Official: Daycare center to sue YMCA


Dispute centers around renovations
World of Wonders officials have said they are pursing legal action after the local YMCA withdrew from an agreement with the childcare provider.
Lauren Brown, executive director for the World of Wonders Day Care (WOW), said that officials from the YMCA and Union County Board of Developmental Disabilities recently requested a meeting. She said that at the meeting, WOW officials were told The Union County Family YMCA would not be able to honor its agreement with WOW for additional space.
“They also announced at that meeting they would be keeping the money we gave them,” Laura Brown said, noting the money was given for the YMCA to construct or renovate space for WOW to use at the facility into the future.
In a statement about the decision, Trevor Secord, CEO of the YMCA, wrote it would be “financially impossible and impractical to move forward” with the agreement it had made with WOW.
The statement acknowledged that, due to COVID-19 related financial constraints, the YMCA would not be able to complete agreed upon construction and renovations because it “does not have the funds to move forward.”
YMCA officials said construction estimates have increased more than $200,000 since the original deal was signed.
According to the statement, the decision was made, “after much conversation.” The statement went on to say YMCA trustees “fully understand and sympathize with the difficult position that WOW find themselves in,” but the organization, “has to stay focused on its own future with so much unknown in today’s current environment.”
World of Wonders moved into UCBDD’s Harold Lewis Center in 1997. The original intent of the partnership was to create an early childhood center in which children with disabilities would interact with children without disabilities.
“However, strains in the relationship often impeded this vision,” UCBDD officials wrote in a recent statement.
The partnership resulted in what UCBDD officials called, “an ongoing series of often challenging contractual agreements.”
In 2017 UCBDD tried to end the shared space and services agreement, citing the need for additional space due to growth. As a part of the mediation agreement, WOW was to vacate the UCBDD building by September 2020 and move into space at the nearby YMCA. Additionally, as part of the agreement, UCBDD agreed to pay WOW a lump sum to help finance renovations at YMCA to house their new facility. The YMCA also agreed to pay for a portion of the project, creating the necessary components needed to construct a suitable facility for WOW on its property.
WOW has been renting space in the YMCA since 2018. The agreement called for a three-phase move. In phase one, WOW moved school age children from the Harold Lewis building into an existing room at the YMCA. In phase two, the preschool and Pre-Kindergarten children were moved into renovated space in the YMCA.
In the third phase, infants and toddlers would have been moved into renovated space at the YMCA, completing the transition out of the Harold Lewis Center.
While WOW was to vacate the UCBDD building by September 2020, the date was pushed back because the renovation at the YMCA were not completed due to what YMCA called “environmental constraints.”
UCBDD recently granted WOW a final extension on their occupancy agreement until April 1, 2021, effectively ending the long-standing relationship.
UCBDD Superintendent Kara Brown said UCBDD has tried to be, “very flexible with WOW’s needs and are simply asking for them to uphold the agreement that was signed into place a number of years ago.”
She said UCBDD continues to need space and the recent pandemic has only confirmed that need. She said the having WOW vacate the building has been the plan for years.
Lauren Brown said that while WOW knew of the deadline, the YMCA’s decision was a surprise. She said the YMCA has received about $366,000 for the renovations to accommodate WOW.

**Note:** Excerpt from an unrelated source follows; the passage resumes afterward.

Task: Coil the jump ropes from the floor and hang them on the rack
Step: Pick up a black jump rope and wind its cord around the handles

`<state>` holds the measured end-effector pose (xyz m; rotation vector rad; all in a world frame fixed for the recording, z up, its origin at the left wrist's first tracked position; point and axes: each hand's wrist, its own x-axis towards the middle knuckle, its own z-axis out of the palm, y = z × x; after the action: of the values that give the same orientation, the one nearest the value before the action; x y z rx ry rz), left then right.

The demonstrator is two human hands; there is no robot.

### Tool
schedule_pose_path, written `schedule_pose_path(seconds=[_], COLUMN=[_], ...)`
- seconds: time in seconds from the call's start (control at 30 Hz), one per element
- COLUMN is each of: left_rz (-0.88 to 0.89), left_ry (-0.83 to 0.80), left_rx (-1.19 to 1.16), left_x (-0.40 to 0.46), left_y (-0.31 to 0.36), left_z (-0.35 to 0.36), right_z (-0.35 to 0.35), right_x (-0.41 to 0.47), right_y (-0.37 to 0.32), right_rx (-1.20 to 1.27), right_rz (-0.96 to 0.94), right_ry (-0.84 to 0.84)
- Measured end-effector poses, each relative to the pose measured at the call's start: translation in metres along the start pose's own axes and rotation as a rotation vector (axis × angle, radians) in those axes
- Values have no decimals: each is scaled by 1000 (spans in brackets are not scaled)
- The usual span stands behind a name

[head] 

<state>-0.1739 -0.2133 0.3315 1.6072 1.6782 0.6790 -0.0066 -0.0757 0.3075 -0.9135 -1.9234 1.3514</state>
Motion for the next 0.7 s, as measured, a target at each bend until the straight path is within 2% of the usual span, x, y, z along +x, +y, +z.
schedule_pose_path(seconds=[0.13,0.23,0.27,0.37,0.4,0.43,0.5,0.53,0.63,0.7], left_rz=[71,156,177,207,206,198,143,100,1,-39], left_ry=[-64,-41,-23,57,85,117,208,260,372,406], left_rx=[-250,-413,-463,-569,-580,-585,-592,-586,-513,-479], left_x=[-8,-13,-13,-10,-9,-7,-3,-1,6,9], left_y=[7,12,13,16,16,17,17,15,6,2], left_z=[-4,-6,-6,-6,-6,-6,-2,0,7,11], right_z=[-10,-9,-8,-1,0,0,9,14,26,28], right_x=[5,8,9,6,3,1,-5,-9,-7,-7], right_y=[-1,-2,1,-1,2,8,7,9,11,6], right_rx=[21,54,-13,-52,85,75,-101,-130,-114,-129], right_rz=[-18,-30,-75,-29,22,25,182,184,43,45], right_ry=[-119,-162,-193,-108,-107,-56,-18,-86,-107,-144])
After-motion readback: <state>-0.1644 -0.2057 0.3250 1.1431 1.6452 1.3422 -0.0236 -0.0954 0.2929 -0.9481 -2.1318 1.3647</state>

Lauren Brown said that had WOW known the YMCA would not honor the agreement, it would have never invested the money for a short-term rental. She said WOW has been paying agreed upon monthly rent to the YMCA. She said that rent would have been about double once the third phase of the transition was complete.
WOW officials said they have asked for a full accounting of where and how the rent and renovation payments were spent.
“We have never gotten that from them,” Lauren Brown said.
She said WOW is “pursuing legal action to find out what happened here.”
The WOW director said daycare officials feel confident they will be able to find a suitable space and will be able to have all three age groups in one facility.
“We are trying to reassure families and remain positive,” Lauren Brown said.
She said WOW fills a tremendous need for daycare in Union County.
“We are doing everything we can to stay open,” Lauren Brown said.
In their statement, YMCA officials said they will continue to provide space and services to WOW as the daycare provider looks for new options for additional space.
Kara Brown stressed UCBDD has nothing to do with the renovation or construction at the YMCA and was “very hopeful that the agreement they established with the YMCA would work out.”
She said called the situation “unfortunate” but said UCBDD needs to, “focus on our mission to provide high-quality services and supports to all eligible individuals in Union County, regardless of age.”
“We have to be responsible fiscal stewards of taxpayer money and do what is best for the individuals we serve,” Kara Brown wrote.